Keywords: Collaboration, World Wide Web, Web server, Java

D.R. Hean and W.H. Page
December 1999

Institute of Information Sciences and Technology
Massey University, Palmerston North
New Zealand
Contact me

Presented at the 6th Annual New Zealand Engineering and Technology Postgraduate Student Conference (2nd to 3rd of December 1999) and as
published in the Proceedings (ISBN-0-473-06494-4)

What is business collaboration?
Business collaboration is where people assist and co-operate with colleagues and other contacts to further a particular aspect of the business that they share.

What if you could keep track of all the changes to a document (any kind of document, not just word processor files), without mandating that everyone use the same package (especially important if you collaborate with other businesses or even just people out side your business).

You would be able collaborate with anyone, at anytime with all changes and versions kept up to date automatically. Furthermore, all changes could be traced back to whom made them and when. All old versions of documents would be available for you to check information.
Why over the Web?
The Web is becoming (or already has become) an essential part of most businesses. Most businesses either have access to the Internet, or will have access in the near future. Because of this, it is important to use the technology that not only fits best with the possible solutions, but also one that allows for a large portion of the potential users to be able to access it, and to communicate with one another. After all, communication is essential for collaboration to take place.

Most people assume that because the Web gets so much attention these days, that it is all there is to the Internet, whereas in reality, the Web is just one application that runs over the Internet. The Web is just one of the most visible applications, along with Email.

Technically the solution that I am proposing will run over the Internet, rather than just over the Web. The reason that I am starting with the option to run it over the Web is because by running it over the Web, the majority of people will have quick and easy access to it. There is the potential to have more powerful versions that work beside the Web version and support more advanced features. However they will require some effort on the user's part, whereas the Web version will be wholly server-side, and therefore require practically no set-up by the user.
Common methods used
Currently the most common methods for group document (any kind of document, whether it is a word processor file, source code, etc) creation are to either write a portion of the document and pass it along (usually by email), or to have a shared directory where everyone reads and writes the document. This requires that everyone that is to collaborate on the document has either access to the shared directory, or has access to email and everyone's address (neither of which are a great problem now).

A problem with this approach is that everyone must use programs that have filters that can read every other program that others use. Even if everyone has the same program, anyone that has worked with users can confirm the problems of people sharing documents written with different versions of the same program, let alone different programs. Often problems such as these only show up after continued use (although sometimes they can show up at the start).
Isn't collaborative editing and version tracking already present in some packages?
Of course if you want any sort of version tracking, then you are limited to using one program, (sometimes others may be compatible, but unless they are completely compatible, problems may not show up until it is too late to solve them).

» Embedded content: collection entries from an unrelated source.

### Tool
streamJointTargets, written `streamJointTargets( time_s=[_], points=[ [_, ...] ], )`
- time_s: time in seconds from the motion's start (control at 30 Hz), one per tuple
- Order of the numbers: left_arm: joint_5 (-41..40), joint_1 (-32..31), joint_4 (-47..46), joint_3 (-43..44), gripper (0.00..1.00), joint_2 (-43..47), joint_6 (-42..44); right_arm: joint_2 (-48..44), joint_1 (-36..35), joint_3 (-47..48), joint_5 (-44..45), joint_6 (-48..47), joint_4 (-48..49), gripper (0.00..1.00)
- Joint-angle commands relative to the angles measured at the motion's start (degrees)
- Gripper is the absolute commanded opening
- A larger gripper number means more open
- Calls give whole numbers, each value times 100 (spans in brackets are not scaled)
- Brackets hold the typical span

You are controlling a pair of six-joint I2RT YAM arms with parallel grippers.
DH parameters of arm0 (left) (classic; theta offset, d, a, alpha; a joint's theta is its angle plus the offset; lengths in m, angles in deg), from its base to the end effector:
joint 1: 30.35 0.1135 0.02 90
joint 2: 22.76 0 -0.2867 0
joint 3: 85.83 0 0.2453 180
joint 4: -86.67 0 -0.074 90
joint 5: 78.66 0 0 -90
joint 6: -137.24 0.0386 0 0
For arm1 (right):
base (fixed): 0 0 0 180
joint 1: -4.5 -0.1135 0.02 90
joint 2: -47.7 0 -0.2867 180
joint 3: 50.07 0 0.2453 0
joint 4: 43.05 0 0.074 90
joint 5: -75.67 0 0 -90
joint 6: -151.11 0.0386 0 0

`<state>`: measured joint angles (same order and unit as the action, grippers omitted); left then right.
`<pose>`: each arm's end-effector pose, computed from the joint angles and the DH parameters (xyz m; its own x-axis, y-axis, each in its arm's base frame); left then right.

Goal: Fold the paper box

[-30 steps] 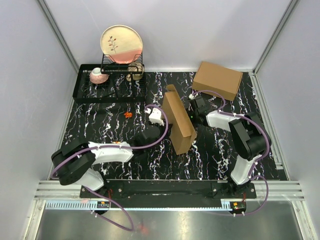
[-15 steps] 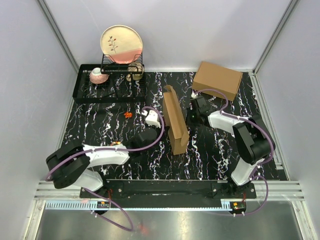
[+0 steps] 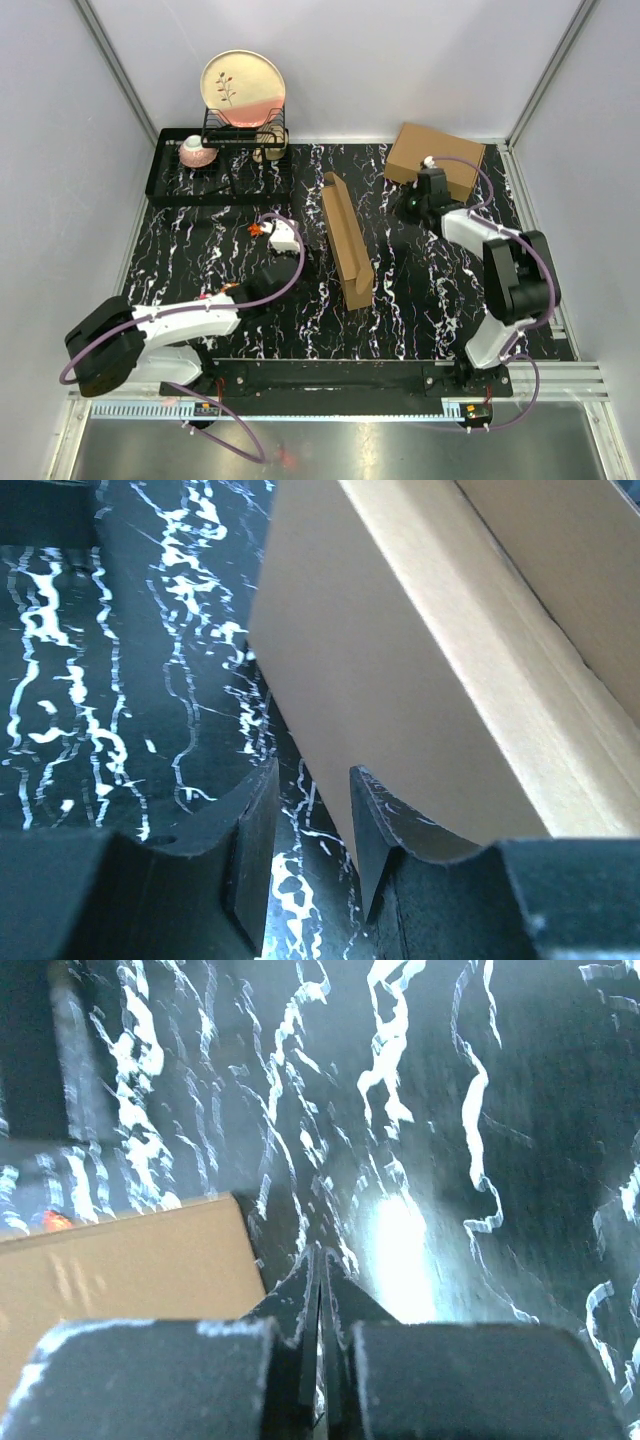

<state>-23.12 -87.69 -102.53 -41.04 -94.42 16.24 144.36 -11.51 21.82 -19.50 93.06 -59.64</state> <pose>0.1530 -0.1982 0.2426 -0.3481 -0.2439 -0.9052 0.2613 0.9021 -0.3435 0.3454 0.1027 0.2212 -0.7187 0.3421 -0.6054 0.0479 0.8929 0.4477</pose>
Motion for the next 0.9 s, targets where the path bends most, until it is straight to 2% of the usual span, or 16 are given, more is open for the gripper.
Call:
streamJointTargets(
  time_s=[0.0, 0.13, 0.3, 0.47, 0.67, 0.87],
  points=[
    [-562, 170, 419, -84, 38, 293, -266, 782, 422, 728, -1975, 758, 1612, 2],
    [-737, 223, 1033, 92, 38, 354, -651, 1765, 546, 1300, -3119, 1419, 2624, 2],
    [-782, 548, 1737, 127, 38, 679, -977, 2488, 529, 2187, -3938, 1789, 2924, 3],
    [-632, 987, 2001, 118, 38, 1004, -1083, 3042, 336, 3101, -4404, 1508, 2337, 5],
    [-474, 1146, 2238, 241, 39, 1136, -1004, 3649, 107, 3919, -5090, 1087, 1556, 6],
    [-448, 1234, 2248, 197, 39, 1242, -978, 3816, -104, 3869, -5442, 655, 1131, 8]
  ],
)
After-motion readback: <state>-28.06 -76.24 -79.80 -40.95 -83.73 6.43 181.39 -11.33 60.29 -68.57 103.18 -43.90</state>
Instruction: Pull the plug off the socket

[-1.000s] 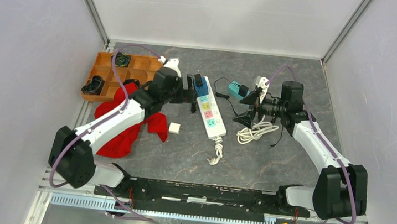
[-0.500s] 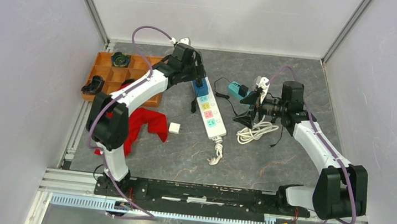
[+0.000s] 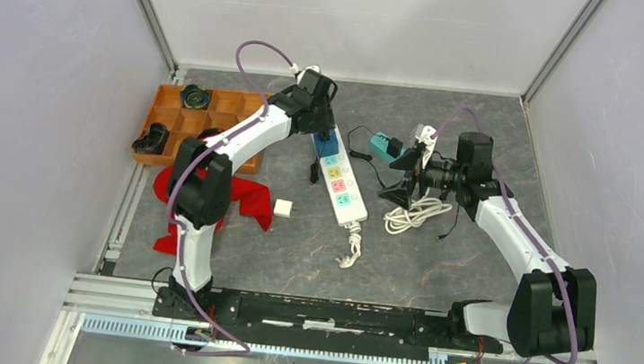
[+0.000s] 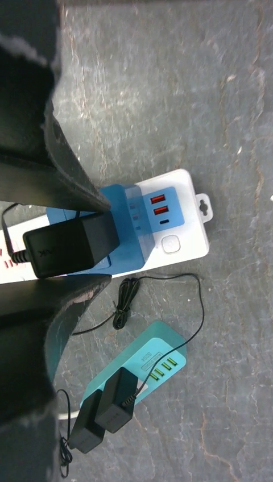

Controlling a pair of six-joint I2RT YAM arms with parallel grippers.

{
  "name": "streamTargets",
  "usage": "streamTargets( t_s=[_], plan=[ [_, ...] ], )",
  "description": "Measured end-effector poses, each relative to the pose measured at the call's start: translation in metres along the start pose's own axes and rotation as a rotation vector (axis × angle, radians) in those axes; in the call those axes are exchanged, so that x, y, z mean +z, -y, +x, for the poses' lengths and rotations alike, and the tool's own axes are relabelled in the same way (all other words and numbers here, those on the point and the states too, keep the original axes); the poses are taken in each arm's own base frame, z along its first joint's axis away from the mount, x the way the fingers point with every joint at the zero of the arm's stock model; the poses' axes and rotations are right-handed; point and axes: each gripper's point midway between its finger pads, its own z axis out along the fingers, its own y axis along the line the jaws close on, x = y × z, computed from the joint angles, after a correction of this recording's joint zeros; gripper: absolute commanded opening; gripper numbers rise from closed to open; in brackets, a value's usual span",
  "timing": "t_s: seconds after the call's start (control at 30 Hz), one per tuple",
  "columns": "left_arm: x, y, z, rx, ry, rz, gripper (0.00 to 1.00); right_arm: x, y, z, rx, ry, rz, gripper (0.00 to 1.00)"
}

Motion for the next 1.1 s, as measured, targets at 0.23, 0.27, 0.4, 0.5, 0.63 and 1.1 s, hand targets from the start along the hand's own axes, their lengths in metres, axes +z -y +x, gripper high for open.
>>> streamTargets(
  t_s=[0.23, 0.27, 0.4, 0.5, 0.63, 1.1],
  plan=[
    [0.005, 0.006, 0.009, 0.007, -0.022, -0.009, 0.02, 0.000, 0.000, 0.001, 0.006, -0.003, -0.002, 0.98],
    [0.005, 0.005, 0.009, 0.008, -0.024, -0.011, 0.02, 0.001, 0.000, 0.002, 0.009, -0.003, -0.003, 0.98],
    [0.003, 0.006, 0.009, 0.006, -0.018, -0.003, 0.02, 0.004, -0.001, 0.003, 0.046, 0.012, -0.021, 0.98],
    [-0.003, 0.005, 0.015, 0.003, -0.017, 0.026, 0.02, 0.009, -0.001, 0.008, 0.110, 0.037, -0.034, 0.98],
    [-0.018, 0.005, 0.031, -0.003, -0.031, 0.109, 0.02, 0.019, 0.002, 0.018, 0.204, 0.044, -0.032, 0.98],
    [-0.040, 0.027, 0.050, 0.034, -0.056, 0.322, 0.02, 0.082, 0.030, -0.009, -0.550, 0.023, -0.155, 0.98]
  ],
)
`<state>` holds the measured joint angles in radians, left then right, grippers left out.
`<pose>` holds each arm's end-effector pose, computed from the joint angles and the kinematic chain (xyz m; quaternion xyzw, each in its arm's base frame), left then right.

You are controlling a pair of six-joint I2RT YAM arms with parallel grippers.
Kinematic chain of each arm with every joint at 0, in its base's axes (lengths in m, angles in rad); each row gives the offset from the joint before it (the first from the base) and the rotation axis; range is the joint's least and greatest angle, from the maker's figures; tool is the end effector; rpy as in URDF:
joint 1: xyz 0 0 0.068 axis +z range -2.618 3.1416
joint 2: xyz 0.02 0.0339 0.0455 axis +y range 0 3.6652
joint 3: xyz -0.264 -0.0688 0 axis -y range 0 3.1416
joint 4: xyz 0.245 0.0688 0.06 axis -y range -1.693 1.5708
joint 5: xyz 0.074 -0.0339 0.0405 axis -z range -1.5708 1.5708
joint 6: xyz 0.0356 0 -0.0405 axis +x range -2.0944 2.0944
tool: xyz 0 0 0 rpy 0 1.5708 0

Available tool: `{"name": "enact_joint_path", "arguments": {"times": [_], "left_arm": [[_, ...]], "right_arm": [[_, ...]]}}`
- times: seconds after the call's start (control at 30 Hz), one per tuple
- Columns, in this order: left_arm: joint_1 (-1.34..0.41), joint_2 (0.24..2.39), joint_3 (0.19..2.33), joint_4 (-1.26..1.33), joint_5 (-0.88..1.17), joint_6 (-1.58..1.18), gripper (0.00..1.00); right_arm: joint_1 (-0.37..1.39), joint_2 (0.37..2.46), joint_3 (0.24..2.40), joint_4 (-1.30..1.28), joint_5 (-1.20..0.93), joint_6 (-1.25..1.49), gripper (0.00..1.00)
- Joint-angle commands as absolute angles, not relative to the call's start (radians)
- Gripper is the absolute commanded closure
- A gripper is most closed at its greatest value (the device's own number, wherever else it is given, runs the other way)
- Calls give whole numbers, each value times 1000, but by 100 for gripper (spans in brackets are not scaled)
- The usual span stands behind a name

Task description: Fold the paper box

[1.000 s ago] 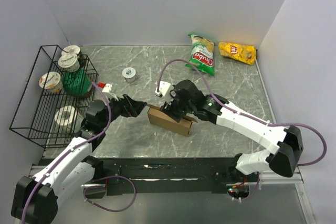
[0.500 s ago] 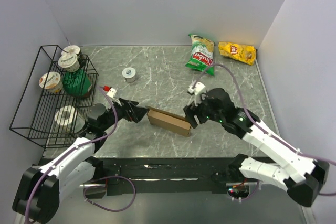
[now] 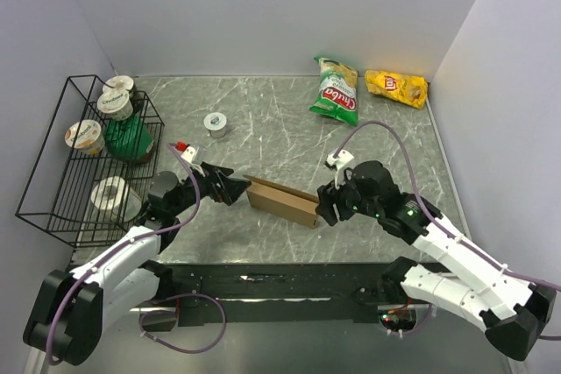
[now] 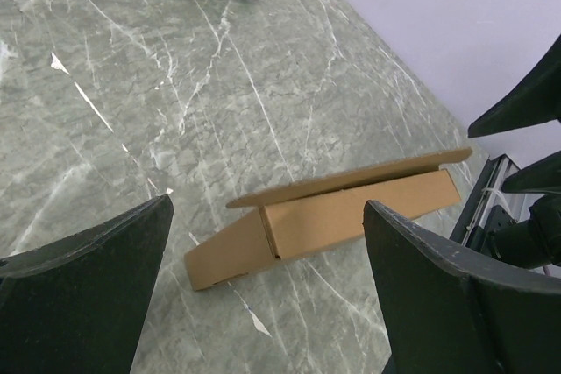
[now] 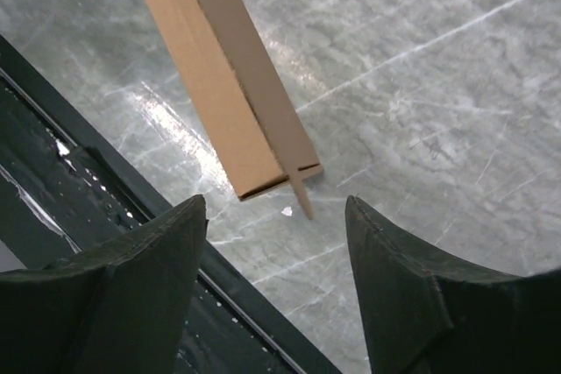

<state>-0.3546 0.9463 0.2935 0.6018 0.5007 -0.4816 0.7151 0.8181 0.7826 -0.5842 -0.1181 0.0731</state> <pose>0.1833 -0.0861 0.2212 0.1257 0.7117 -0.4351 0.5370 0.1298 0.1183 0.2939 -0.3057 0.8336 0.2239 0.4018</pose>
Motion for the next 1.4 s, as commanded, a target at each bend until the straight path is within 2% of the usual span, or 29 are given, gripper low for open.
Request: {"name": "enact_joint_path", "arguments": {"times": [0.0, 0.1, 0.4, 0.63, 0.7, 0.93, 1.13, 1.37], "left_arm": [[-350, 943, 305, 653, 523, -457, 4], [-350, 937, 305, 652, 525, -457, 4], [-348, 957, 304, 675, 545, -431, 4], [-342, 943, 296, 692, 563, -422, 4], [-339, 945, 293, 695, 564, -419, 4], [-310, 959, 279, 776, 666, -410, 4], [-290, 1018, 314, 799, 759, -385, 4], [-272, 1031, 336, 796, 718, -351, 4]], "right_arm": [[709, 847, 776, -551, -97, 80, 31], [709, 864, 770, -535, -81, 71, 38], [709, 897, 769, -522, -69, 64, 66], [710, 900, 759, -512, -55, 32, 75], [710, 919, 767, -518, -49, 20, 81], [710, 931, 761, -480, -38, -46, 91], [709, 939, 756, -416, -78, -138, 92], [710, 966, 762, -374, -143, -196, 96]]}}
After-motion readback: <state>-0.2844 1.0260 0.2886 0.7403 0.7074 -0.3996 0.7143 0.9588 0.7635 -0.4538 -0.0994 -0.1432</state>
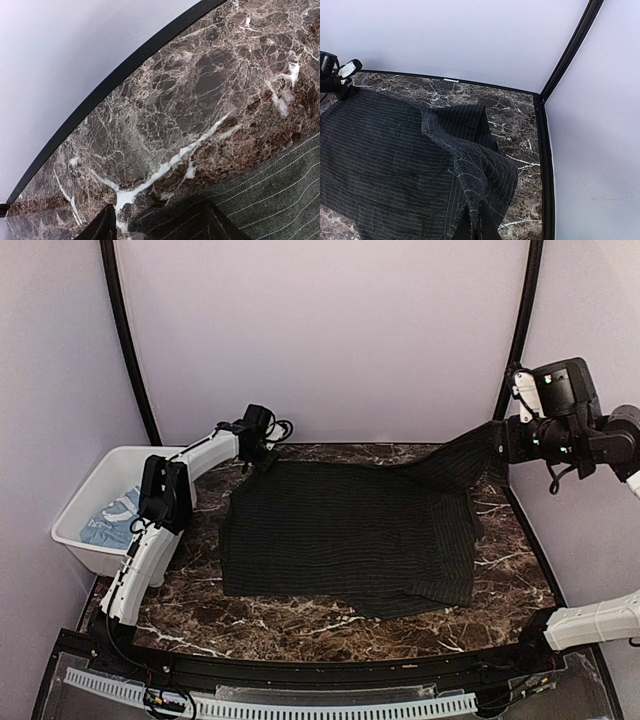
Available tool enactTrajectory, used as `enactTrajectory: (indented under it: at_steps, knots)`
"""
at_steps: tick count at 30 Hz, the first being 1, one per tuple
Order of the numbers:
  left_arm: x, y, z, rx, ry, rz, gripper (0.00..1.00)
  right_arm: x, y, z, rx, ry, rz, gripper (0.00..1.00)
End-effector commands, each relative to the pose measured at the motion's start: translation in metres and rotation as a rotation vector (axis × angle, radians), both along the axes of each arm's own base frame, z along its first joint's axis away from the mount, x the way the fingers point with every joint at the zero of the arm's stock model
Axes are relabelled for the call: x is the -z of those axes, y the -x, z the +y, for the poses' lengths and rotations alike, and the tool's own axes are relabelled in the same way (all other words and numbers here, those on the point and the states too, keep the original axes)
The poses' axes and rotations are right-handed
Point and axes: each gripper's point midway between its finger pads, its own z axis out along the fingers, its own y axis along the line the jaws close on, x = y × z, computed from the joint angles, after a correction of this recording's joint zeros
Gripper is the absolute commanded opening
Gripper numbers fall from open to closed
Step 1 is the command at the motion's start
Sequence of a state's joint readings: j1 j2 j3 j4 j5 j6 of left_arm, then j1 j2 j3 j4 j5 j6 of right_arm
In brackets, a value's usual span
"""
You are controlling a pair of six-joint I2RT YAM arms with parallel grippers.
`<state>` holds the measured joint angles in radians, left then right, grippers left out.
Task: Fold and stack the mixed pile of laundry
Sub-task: Move the flattened shirt to the center of the board.
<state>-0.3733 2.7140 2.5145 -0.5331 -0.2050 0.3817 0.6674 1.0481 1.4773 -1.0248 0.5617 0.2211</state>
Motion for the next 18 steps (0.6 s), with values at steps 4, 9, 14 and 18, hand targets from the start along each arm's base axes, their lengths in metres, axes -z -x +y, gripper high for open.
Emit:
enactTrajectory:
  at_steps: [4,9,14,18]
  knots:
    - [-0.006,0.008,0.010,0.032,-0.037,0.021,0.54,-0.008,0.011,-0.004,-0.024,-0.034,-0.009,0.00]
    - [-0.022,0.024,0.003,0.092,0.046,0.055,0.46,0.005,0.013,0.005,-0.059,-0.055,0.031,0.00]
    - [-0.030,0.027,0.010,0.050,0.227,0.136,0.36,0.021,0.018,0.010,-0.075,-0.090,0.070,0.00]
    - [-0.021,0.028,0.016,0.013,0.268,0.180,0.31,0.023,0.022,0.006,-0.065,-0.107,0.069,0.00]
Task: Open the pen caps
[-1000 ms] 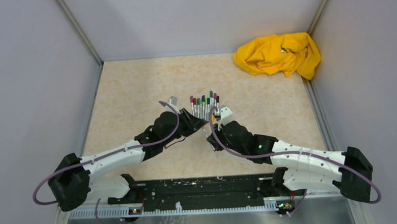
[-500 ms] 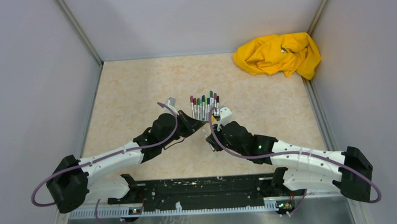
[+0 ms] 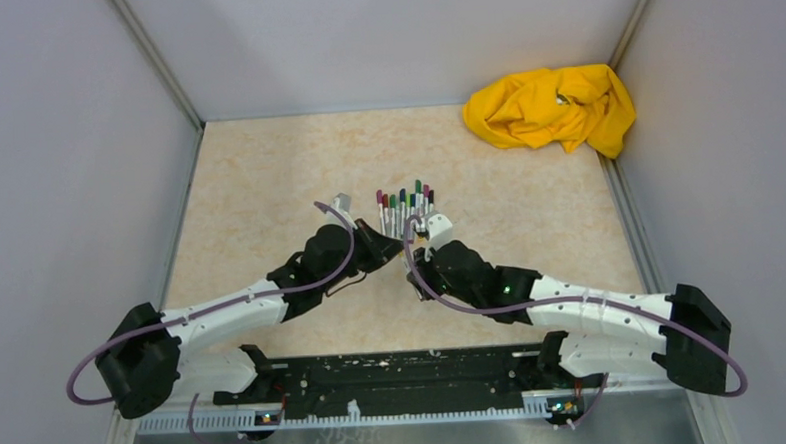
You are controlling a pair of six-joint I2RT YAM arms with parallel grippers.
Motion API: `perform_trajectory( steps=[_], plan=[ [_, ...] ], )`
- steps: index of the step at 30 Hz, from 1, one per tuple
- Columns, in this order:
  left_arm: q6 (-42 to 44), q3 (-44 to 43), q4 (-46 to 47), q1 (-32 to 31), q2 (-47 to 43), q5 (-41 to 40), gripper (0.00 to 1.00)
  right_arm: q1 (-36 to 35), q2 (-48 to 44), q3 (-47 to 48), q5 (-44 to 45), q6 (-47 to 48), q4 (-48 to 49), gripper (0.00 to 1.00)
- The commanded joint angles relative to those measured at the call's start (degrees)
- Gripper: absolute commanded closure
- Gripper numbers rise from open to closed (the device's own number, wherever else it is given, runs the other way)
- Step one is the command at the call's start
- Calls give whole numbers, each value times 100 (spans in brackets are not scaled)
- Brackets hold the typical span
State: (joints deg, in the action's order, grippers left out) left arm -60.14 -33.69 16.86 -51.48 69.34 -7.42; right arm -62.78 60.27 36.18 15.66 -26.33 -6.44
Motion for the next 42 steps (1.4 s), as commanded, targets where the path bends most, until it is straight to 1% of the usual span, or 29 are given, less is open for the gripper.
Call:
perform_trajectory(
  steps=[1,9,14,17,29,32,37,40,41,42],
  plan=[
    [76,-19,186,-36,34,239,100,-59,64,432,146,179,342,87],
    [219,-128,273,-30,179,460,100,-54,221,569,82,245,360,84],
    [341,-197,412,-28,324,701,100,-59,248,583,69,285,399,78],
    [387,-223,414,-28,374,707,100,-59,248,583,77,296,399,74],
    [374,-199,373,-21,167,716,100,-58,308,376,138,295,523,75],
    [327,-178,362,-24,123,711,100,-58,352,327,147,286,572,77],
    [249,-178,413,-20,47,714,100,-52,420,260,160,273,599,83],
    [240,-222,380,-20,39,670,100,-54,450,214,179,272,596,93],
    [233,-256,342,-20,36,591,100,-51,460,193,191,262,592,100],
    [243,-297,283,-20,38,506,100,-54,481,181,193,260,599,100]
  ],
)
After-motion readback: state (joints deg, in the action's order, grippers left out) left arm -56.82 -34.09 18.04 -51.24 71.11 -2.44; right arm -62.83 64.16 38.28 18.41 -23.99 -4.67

Generally different versions of the same program will have compatible versioning information.

If you work in an environment that enforces the use of only one particular software package, then you may be able to get away with just using the in-built abilities of the particular package.

On the other hand, if you ever need to collaborate with people outside your organisation, or your organisation has a more relaxed view on software packages that you can use, then there are more factors that need to be taken into consideration. The people that you want to collaborate with may not have a package that supports collaboration in the same way as your package, and even if it does, what happens to the information when it is saved in a different format?
Do we really need the version tracking information?
If you need to work with others in your work place that use different packages, or you need to work with others outside your organisation, what can you do? The easy answer is to avoid the question by keeping very little in the way of version information (maybe a copy each time you make a change, assuming of course that there are backup copies available of the latest version at all times). Often this may be enough information, but in a complex document you may need to know who changed what and when, or what changes a particular person made, or other specific change information.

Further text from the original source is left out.